What Are the Foods with the Highest Environmental Impacts?

Our food choices are one of the most effective ways of supporting the environment. But what are the foods with the highest environmental impacts? Generally speaking, if we buy organic and local food, we are already helping the planet. However, if we want to avoid highly polluting foods with from our diet, we can remove these products from our shopping list: avocado, meat, cheese and palm oil.

Food plays a fundamental role in the well-being of the planet. In fact, our food choices are one of the most effective ways of supporting the environment in a concrete way. But what are the foods with the highest environmental impacts?

Generally speaking, we can say that if we buy organic and local food, we are already helping the planet. In fact, by doing so we minimize the exploitation of land resources and the pollution produced by means of transport. However, if we want to avoid highly polluting foods with from our diet, we can remove these products from our shopping list.

Avocado, the Fruit of Deforestation

Rich in nutritional properties, the avocado is often responsible for deforestation processes. The enormous demand for this product on the market has generated devastating environmental consequences. In fact, every year over 25,000 hectares of forest are felled to make room for intensive cultivation of this fruit. Just think that demand has increased sixfold in less than twenty years. This of course has required a greater effort to the crops. As a result, avocado has become one of the foods with the highest environmental impacts.

The most exploited areas of the planet are the states of South America, especially Mexico and Argentina.

Environmental Impacts of Meat

Meat remains the food with the greatest environmental impacts. Its ecological footprint is about 3 hectares per capita, with an emission of 85 pounds of CO2 per pound of meat produced. To understand this figure, just think that the same amount of lentils produces less than 2 pounds of CO2.

By reducing meat consumption from our diet we can limit the production of greenhouse gases by 40%. In this way we will concretely help our planet and lower our environmental footprint.

What about Cheese?

Second only to beef, cheese is one of the foods that requires the greatest industrial effort and the greatest emission of greenhouse gases.
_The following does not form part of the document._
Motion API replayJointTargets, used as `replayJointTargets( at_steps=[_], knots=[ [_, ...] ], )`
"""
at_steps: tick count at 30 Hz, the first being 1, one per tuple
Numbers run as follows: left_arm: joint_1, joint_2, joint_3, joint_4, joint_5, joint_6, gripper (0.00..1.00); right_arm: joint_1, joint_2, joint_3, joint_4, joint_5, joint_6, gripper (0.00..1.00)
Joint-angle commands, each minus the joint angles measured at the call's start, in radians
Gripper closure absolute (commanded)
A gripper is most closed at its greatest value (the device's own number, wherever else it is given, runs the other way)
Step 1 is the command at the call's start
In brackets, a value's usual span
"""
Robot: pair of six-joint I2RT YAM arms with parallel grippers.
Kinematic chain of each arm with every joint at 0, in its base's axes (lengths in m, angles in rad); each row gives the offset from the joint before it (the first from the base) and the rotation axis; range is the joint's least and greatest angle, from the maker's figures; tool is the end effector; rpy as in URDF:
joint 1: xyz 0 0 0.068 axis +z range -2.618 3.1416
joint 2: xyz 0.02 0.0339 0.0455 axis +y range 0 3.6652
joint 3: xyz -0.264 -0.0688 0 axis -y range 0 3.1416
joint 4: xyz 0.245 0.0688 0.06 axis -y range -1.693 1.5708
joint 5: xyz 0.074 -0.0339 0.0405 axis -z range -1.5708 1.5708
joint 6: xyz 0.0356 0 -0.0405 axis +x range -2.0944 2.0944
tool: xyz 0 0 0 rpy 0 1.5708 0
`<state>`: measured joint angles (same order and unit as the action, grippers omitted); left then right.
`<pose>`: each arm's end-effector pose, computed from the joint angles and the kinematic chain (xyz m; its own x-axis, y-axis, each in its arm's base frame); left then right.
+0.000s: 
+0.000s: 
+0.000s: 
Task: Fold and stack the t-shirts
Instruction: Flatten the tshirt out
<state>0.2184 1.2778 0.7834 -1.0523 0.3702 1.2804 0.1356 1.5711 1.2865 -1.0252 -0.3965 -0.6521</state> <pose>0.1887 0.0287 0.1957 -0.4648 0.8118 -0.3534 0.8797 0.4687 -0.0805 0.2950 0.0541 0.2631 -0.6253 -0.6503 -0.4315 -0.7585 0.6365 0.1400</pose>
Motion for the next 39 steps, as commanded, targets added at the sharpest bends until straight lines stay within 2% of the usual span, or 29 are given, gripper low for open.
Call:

This food always comes from the meat industry. In fact, it comes from mares forced to give birth repeatedly both to produce calves (slaughtered for meat production) and to induce milk whipping.

This will obviously not be consumed by calves that have just given birth, but used for the production of milk and cheese. Fresh milk has a medium-low environmental impact, especially if it comes from organic and controlled supply chains. On the other hand, cheese (especially mature cheese) has a very high environmental impact due to the processing it undergoes.

Environmental Impacts of Palm Oil

Palm oil is one of the most bitter enemies of the environment because of its intensive exploitation. Used in the food industry instead of other more expensive vegetable oils, palm oil causes an incredible daily damage to our planet. Just like avocado, over 12 million hectares of forest have been felled to make way for palm plantations.

The loss of these precious green spaces, originally rainforests and peat bogs, has led to the disappearance of over 250,000 orangutans and the loss of a very rich biodiversity. In addition, intensive cultivation of palm oil has caused serious hydrogeological instability and a significant increase in greenhouse gas emissions.